SECTION 2.Second Incremental Revolving Facility Commitments.
(a)Pursuant to Section 2.21 of the Existing Credit Agreement and subject to the terms and conditions set forth herein, the Second Incremental Revolving Facility Lender agrees to provide on the Second Incremental Effective Date, an Incremental Revolving Facility Commitment in an aggregate principal amount equal to the amount set forth opposite such Second Incremental Revolving Facility Lender’s name on Schedule 1 hereto.
(b)The terms of the Second Incremental Revolving Facility Commitments and the Loans made thereunder, pursuant to this Agreement shall be identical to those of the existing Revolving Facility Commitments and the Initial Revolving Loans, and all such Second Incremental Revolving Facility Commitments shall constitute an increase in Revolving Facility Commitments to the existing Revolving Facility for all purposes of the Credit Agreement and the other Loan Documents.

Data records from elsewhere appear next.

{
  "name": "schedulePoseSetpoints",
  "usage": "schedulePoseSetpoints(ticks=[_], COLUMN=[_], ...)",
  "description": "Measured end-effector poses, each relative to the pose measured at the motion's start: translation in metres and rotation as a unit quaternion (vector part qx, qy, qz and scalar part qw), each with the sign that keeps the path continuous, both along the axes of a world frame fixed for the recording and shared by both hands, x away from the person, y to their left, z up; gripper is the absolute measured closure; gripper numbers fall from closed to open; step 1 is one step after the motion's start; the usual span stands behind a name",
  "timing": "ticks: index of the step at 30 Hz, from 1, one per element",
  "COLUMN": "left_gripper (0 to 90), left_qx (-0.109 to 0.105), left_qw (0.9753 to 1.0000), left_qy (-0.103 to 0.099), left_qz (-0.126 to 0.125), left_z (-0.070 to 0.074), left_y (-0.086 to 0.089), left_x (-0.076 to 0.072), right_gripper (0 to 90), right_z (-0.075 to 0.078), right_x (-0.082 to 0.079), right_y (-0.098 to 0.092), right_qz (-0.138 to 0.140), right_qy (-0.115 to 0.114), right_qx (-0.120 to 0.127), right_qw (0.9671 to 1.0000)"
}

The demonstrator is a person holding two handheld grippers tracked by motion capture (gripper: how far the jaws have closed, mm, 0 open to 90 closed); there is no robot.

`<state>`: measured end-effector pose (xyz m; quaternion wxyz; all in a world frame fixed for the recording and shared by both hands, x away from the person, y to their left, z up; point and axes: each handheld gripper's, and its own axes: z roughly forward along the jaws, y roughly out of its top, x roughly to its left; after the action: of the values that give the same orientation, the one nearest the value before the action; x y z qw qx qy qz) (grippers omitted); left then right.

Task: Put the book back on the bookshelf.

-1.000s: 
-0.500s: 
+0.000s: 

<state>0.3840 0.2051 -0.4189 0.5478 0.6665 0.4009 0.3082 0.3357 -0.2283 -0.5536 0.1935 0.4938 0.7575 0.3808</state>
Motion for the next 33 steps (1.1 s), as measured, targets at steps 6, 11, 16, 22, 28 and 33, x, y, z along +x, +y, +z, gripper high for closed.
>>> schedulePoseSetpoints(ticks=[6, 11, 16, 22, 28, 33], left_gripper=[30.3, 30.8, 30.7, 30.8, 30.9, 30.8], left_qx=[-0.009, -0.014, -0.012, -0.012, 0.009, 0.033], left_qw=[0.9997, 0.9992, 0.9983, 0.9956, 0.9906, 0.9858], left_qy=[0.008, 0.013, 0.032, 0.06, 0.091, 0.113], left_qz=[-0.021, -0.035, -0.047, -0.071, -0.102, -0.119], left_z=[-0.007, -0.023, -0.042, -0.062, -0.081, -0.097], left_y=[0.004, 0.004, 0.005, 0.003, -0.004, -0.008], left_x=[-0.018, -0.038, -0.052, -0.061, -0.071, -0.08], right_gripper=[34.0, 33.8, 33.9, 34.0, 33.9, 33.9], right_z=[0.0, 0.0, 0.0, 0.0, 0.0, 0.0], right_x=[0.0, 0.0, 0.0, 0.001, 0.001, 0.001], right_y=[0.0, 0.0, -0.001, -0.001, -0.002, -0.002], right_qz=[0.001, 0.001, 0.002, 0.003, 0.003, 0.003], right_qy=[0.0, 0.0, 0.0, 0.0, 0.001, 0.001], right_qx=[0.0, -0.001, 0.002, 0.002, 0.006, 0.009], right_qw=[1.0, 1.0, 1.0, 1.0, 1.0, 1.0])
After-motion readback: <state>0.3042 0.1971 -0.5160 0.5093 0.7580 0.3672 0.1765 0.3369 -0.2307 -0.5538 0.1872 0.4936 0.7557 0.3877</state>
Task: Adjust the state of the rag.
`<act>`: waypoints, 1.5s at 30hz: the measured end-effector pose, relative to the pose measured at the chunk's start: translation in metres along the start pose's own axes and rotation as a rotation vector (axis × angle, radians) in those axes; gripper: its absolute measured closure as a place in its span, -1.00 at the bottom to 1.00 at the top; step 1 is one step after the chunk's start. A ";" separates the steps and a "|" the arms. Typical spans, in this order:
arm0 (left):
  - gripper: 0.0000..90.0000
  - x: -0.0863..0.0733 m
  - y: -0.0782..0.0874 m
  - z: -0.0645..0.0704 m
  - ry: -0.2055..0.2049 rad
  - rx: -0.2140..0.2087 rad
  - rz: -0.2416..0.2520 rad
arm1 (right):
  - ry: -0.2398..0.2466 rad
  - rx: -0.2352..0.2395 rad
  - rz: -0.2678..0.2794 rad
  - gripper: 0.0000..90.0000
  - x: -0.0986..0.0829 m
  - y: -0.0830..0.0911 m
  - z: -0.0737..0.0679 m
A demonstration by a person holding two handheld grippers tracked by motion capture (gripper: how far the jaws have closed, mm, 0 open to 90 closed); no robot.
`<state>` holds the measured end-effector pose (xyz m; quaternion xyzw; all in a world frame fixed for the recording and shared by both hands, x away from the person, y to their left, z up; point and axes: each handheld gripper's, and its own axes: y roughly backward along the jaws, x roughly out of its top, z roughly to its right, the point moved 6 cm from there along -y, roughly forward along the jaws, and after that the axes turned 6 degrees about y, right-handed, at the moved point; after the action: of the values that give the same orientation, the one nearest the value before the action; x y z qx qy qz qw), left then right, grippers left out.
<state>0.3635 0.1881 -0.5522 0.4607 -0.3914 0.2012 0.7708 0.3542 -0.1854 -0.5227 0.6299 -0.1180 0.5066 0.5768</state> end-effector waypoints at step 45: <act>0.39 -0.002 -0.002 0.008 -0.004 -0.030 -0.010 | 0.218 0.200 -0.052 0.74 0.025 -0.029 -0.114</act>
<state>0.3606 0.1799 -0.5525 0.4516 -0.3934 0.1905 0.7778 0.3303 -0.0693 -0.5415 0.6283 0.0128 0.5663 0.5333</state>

(c)On the Second Incremental Effective Date, (i) each Revolving Facility Lender immediately prior to giving effect to the Second Incremental Revolving Facility Commitments hereunder (the “Existing Revolving Facility Lenders”) will automatically and without further act be deemed to have assigned to the Second Incremental Revolving Facility Lender, and the Second Incremental Revolving Facility Lender will automatically and without further act be deemed to have assumed a portion of such Existing Revolving Facility Lenders’ participations under the Credit Agreement in outstanding Swingline Loans and Letters of Credit, if applicable, such that, after giving effect to each deemed assignment and assumption of participations, all of the Revolving Facility Lenders’ (including the Second Incremental Revolving Facility Lender) participations under the Credit Agreement in Swingline Loans and Letters of Credit, if applicable, shall be held on a pro rata basis on the basis of their respective Revolving Facility Credit Exposure (after giving effect to any increase in the Revolving Facility Commitments pursuant to this Agreement), and (ii) if any Revolving Facility Loans are outstanding on such date, the Existing Revolving Facility Lenders will automatically and without further act be deemed to have assigned Revolving Facility Loans to the Second Incremental Revolving Facility Lender, and the Second Incremental Revolving Facility Lender will automatically and without further act be deemed to have purchased such Revolving Facility Loans, in each case to the extent necessary so that all of the Revolving Facility Lenders participate in each outstanding Borrowing of Revolving Facility Loans pro rata on the basis of their respective Revolving Facility Credit Exposure (after giving effect to any increase in the Revolving Facility Commitments pursuant to this Agreement); provided that it is understood and agreed that the minimum borrowing, pro rata borrowing and pro rata payment requirements contained elsewhere in the Existing Credit Agreement shall not apply to the transactions effected pursuant to this clause (c).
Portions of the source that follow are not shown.